The government’s campaign is relying on scaring voters rather than educating them, but stay focused on the facts and the Australia you want the world to see. Because the world is watching.

Current Prime Minister, Scott Morrison, along with Home Affairs Minister, Peter Dutton, believe this small act of human kindness will spur people smugglers into action again and bring the boats back. As a result (and a reaction to a great political loss) they are upping all border security measures and assessing every transferee’s security threat to Australia with meticulous precision.

Furthermore, Morrison is reopening the Christmas Island detention centre in order to facilitate what he anticipates will be an overwhelming number of transfers. Dutton is adding fuel to the fire by saying these transfers will “displace” Australian citizens from their own medical treatment.

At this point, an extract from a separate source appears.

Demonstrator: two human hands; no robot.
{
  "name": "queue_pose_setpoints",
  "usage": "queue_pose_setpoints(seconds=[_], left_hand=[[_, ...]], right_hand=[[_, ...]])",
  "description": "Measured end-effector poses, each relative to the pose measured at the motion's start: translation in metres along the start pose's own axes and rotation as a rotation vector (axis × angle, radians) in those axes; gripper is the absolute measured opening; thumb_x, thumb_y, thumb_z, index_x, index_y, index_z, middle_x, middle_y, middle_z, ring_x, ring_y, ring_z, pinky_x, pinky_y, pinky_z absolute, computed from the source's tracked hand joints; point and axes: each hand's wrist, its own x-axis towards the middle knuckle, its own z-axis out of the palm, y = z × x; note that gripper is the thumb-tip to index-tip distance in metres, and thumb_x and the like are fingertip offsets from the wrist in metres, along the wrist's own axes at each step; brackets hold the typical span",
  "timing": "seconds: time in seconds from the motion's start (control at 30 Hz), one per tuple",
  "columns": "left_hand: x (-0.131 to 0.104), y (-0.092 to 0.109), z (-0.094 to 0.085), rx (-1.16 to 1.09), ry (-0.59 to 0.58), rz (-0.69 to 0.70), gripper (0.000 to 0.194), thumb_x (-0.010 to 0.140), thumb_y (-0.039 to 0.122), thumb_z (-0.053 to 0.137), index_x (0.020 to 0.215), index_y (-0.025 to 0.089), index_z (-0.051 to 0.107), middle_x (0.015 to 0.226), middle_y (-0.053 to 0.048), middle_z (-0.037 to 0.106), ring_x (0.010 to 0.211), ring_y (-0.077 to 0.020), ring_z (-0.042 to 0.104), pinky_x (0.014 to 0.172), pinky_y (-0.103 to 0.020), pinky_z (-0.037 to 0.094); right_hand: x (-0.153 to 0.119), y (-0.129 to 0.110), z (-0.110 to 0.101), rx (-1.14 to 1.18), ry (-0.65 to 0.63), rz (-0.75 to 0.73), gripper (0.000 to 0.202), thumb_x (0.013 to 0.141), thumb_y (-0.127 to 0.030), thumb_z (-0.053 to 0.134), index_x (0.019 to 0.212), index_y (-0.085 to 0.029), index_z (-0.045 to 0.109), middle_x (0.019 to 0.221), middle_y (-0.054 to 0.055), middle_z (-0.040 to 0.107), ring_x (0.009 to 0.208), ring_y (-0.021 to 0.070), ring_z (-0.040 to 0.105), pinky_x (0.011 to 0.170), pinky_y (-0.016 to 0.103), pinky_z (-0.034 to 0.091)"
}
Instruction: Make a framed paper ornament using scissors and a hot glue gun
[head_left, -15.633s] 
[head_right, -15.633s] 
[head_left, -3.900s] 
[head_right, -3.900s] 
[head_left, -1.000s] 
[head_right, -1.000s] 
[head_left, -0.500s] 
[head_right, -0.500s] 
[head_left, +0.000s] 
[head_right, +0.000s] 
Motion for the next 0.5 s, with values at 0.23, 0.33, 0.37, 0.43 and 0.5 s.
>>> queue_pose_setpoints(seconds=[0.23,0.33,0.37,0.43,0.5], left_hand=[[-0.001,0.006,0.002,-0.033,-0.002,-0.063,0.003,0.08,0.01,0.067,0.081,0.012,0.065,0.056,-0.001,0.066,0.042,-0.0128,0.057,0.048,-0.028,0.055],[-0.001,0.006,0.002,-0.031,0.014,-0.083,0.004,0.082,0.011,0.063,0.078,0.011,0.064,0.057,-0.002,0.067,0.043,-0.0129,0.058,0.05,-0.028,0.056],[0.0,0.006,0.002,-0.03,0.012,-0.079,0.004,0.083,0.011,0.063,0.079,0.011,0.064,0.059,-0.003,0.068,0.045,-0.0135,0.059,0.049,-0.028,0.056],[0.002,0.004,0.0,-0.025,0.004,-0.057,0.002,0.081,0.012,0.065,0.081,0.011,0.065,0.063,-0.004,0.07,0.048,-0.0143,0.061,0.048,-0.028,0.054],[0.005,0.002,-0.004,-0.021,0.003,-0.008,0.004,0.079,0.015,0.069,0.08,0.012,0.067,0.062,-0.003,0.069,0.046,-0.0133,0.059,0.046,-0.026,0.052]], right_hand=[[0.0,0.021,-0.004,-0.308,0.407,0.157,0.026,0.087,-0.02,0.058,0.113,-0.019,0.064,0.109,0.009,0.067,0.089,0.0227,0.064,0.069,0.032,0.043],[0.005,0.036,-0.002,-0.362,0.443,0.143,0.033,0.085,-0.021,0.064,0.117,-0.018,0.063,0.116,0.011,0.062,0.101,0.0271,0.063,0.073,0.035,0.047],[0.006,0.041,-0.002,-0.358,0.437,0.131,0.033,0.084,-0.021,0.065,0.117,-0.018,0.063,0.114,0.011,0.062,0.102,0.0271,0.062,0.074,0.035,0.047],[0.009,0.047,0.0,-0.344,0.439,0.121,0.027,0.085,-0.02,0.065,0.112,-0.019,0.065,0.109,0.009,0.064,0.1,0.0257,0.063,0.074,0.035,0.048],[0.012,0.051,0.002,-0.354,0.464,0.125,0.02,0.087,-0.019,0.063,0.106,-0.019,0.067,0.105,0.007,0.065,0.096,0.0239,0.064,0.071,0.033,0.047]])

The concerns could be genuine, but the immediate fear is unnecessary. The process hasn’t even begun yet and we’re already being told how catastrophically it will end. If there’s one thing I hoped that Brexit and Trump would’ve taught us, it’s that fear doesn’t lead to better outcomes, but it’s a scare tactic the government continues to use to win votes.

No-one wants the boats back. No-one wants people dying at sea or children washing up on the shore. But we also don’t want to see them stuck in cages, suffering, losing hope, and still dying. It’s the same problem. It’s always been the same problem. And the government can continue to pat themselves on the back about how they stopped the boats but that doesn’t mean their hands are clean.

The government’s campaign is relying on scaring voters rather than educating them, but stay focused on the facts and the Australia you want the world to see. Because the world is watching.

It’s time we stop repeating history and approach our national issues with humanity and respect instead of fear and bigotry. Make your vote count.